- **Directions for this task**:
Repeat nothing but the lines below running from the one containing "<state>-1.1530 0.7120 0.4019" to the one containing "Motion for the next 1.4". Keep both end lines.

(Source data)
○ ○ ○ ○ ○
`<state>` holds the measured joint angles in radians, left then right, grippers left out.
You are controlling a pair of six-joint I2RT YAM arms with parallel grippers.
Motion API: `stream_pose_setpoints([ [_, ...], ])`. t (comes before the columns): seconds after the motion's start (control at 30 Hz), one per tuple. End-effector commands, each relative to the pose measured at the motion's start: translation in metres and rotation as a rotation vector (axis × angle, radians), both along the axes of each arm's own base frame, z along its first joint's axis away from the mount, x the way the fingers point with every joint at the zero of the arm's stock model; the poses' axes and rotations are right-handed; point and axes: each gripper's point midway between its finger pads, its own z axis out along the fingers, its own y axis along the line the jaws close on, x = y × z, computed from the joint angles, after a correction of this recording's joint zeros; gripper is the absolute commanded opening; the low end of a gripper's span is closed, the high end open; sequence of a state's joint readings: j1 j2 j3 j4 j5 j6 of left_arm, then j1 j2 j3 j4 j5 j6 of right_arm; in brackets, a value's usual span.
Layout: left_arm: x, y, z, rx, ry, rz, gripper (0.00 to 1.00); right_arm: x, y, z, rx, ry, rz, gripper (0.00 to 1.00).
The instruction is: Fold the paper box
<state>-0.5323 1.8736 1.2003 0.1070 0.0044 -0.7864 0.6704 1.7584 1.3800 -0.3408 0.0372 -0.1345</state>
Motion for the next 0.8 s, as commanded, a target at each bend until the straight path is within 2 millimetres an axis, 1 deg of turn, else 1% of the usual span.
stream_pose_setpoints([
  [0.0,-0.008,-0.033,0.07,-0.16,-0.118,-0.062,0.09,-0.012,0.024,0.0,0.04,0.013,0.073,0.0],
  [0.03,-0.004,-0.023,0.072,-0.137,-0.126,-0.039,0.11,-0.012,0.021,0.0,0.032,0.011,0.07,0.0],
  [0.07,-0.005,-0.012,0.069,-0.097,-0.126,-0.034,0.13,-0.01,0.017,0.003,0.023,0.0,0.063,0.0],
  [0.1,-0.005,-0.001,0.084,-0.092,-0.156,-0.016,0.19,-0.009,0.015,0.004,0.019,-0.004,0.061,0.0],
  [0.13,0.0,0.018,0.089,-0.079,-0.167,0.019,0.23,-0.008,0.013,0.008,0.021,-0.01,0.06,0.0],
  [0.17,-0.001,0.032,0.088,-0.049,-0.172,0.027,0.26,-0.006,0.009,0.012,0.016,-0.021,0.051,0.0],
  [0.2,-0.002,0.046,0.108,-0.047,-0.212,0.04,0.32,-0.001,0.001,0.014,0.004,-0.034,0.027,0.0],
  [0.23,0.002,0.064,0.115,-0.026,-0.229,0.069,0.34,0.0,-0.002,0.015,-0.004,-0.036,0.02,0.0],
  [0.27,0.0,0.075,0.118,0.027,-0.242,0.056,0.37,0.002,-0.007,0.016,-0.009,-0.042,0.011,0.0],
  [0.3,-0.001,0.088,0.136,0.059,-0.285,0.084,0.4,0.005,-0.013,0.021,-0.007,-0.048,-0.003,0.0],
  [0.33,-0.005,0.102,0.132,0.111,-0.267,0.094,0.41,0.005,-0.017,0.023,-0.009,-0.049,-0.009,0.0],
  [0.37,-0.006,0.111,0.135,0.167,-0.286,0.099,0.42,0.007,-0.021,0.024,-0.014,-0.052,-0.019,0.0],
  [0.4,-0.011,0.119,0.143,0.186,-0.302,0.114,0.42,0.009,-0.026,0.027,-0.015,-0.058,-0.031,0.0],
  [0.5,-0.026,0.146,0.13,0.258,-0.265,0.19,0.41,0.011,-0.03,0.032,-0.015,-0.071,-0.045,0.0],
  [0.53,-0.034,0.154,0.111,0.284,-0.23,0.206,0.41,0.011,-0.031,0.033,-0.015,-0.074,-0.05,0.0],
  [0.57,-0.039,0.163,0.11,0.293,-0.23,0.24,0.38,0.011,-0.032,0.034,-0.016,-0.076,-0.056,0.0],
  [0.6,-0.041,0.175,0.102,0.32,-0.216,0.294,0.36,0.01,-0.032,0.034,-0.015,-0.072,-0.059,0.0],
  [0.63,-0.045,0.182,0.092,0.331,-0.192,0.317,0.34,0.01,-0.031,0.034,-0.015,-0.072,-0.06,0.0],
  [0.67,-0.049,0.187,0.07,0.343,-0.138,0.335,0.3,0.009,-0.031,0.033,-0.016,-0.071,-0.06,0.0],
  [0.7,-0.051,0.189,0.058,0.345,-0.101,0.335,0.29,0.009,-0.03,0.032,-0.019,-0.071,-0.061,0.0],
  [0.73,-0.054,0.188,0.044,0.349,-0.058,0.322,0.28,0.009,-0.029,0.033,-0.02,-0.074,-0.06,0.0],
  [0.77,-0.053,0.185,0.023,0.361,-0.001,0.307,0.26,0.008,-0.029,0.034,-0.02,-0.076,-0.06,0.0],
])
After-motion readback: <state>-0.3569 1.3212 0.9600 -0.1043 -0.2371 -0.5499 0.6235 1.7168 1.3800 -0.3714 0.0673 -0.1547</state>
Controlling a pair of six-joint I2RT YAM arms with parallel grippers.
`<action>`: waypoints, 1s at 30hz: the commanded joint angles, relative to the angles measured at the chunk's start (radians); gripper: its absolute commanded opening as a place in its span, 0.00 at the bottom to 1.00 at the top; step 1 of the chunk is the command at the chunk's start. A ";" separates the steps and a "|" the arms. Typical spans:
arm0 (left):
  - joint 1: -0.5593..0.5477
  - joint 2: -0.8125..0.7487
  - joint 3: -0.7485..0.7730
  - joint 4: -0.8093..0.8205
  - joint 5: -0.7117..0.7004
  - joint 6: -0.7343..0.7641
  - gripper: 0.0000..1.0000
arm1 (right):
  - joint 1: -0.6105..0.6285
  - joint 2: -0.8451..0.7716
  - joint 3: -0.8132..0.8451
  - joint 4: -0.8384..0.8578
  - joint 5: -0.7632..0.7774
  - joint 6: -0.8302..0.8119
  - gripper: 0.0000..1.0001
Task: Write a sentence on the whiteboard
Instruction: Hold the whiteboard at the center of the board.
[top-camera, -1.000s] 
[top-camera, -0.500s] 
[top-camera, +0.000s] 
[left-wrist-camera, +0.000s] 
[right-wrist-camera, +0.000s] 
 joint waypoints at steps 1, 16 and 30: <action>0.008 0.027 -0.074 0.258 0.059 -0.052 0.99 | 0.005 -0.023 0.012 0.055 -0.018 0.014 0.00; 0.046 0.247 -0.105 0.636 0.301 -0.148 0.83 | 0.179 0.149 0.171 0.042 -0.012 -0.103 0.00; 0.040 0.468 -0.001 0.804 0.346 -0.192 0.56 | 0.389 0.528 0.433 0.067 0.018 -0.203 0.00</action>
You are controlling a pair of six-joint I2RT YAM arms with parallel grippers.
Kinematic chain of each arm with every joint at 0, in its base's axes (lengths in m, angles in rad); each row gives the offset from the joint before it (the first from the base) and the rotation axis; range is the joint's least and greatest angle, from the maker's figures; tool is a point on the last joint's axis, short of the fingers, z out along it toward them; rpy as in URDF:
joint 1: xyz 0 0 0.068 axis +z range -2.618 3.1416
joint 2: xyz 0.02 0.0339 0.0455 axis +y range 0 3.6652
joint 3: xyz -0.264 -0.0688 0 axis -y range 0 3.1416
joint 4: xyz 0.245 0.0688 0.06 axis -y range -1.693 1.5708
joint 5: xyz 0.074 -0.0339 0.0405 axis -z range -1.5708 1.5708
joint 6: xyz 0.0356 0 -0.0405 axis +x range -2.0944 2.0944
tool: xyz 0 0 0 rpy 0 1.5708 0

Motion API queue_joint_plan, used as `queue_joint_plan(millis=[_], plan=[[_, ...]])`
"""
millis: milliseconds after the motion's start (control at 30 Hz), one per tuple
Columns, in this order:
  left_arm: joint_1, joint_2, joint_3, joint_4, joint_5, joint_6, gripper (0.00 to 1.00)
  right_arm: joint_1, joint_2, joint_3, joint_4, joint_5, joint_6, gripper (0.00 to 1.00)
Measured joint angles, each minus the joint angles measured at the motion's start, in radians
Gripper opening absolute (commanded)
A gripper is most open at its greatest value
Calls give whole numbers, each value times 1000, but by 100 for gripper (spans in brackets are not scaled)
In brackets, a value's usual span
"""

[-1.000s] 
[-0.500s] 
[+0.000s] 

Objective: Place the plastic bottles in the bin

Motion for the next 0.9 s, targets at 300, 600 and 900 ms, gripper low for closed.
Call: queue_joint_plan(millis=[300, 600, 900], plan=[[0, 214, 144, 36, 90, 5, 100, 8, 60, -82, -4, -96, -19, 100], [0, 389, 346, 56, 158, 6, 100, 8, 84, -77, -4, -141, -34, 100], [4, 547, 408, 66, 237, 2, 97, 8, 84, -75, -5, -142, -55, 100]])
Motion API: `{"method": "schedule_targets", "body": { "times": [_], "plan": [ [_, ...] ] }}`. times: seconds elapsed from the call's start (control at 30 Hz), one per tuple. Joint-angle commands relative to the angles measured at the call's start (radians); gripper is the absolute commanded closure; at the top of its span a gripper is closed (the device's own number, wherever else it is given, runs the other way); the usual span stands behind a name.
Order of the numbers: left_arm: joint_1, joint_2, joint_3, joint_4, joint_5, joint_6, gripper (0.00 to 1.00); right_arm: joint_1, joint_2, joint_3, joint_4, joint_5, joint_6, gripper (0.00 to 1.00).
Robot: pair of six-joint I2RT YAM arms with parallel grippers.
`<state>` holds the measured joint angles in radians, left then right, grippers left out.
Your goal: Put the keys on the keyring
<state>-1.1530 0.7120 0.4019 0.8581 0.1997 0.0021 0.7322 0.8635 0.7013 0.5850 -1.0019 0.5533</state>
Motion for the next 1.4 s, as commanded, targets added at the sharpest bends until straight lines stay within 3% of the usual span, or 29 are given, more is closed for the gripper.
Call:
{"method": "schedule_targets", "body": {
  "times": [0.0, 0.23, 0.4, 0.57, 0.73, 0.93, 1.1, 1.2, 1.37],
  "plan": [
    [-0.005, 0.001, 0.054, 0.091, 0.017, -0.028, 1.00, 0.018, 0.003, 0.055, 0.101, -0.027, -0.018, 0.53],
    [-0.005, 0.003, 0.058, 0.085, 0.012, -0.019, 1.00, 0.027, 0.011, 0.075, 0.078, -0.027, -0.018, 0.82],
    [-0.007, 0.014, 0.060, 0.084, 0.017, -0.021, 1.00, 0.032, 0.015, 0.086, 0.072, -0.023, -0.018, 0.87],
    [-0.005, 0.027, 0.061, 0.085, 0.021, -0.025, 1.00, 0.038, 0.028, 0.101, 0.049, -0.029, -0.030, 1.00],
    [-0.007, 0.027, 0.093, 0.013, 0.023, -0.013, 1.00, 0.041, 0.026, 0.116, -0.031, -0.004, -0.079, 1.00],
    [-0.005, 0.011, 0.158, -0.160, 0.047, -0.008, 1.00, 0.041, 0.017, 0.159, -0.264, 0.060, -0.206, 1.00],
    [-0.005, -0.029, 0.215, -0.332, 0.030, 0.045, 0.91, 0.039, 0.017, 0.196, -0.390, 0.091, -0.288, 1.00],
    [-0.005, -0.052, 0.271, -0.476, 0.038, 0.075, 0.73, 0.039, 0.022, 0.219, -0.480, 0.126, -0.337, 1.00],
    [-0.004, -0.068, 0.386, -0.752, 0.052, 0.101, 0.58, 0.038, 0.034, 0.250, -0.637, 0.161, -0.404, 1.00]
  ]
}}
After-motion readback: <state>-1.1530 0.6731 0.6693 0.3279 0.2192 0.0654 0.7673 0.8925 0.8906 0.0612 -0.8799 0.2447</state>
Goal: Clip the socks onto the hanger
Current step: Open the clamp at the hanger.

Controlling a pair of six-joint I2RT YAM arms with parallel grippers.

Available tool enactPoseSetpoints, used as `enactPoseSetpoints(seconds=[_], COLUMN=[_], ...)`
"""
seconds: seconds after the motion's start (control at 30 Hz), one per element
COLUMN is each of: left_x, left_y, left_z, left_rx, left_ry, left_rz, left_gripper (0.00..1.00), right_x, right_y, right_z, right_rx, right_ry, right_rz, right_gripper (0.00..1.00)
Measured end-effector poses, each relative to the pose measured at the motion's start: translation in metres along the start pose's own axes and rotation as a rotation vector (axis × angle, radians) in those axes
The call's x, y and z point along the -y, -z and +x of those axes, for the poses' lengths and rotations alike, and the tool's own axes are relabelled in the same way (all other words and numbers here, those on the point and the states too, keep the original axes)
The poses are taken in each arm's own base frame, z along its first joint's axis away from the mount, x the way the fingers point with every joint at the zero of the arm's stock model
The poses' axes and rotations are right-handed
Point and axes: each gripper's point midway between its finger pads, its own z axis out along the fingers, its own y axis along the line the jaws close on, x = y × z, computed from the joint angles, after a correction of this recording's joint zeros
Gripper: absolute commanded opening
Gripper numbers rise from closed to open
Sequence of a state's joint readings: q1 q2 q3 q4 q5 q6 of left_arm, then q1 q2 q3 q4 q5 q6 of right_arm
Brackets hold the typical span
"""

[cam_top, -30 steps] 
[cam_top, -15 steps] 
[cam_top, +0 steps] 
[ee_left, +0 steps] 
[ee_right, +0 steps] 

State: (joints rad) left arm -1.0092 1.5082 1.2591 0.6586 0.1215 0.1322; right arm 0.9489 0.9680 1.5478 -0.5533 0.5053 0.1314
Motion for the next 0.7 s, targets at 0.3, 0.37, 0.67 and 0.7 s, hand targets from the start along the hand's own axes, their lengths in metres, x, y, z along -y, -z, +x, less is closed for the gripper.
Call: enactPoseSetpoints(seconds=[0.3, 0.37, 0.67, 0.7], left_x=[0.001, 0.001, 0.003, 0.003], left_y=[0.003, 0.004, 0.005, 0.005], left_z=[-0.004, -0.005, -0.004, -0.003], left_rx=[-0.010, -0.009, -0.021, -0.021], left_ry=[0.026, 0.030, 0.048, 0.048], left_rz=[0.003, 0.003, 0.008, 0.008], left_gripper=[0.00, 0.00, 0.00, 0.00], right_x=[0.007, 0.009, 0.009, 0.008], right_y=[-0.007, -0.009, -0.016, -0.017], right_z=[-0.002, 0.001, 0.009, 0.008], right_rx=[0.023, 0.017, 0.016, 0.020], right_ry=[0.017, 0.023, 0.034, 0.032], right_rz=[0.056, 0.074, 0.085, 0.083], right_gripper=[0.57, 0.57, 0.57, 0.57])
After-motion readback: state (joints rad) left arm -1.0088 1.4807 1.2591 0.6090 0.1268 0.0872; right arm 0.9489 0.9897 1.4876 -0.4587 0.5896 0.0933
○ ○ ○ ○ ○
- **Written solution**:
<state>-1.1530 0.7120 0.4019 0.8581 0.1997 0.0021 0.7322 0.8635 0.7013 0.5850 -1.0019 0.5533</state>
Motion for the next 1.4 s, as commanded, targets added at the sharpest bends until straight lines stay within 3% of the usual span, or 29 are given, more is closed for the gripper.

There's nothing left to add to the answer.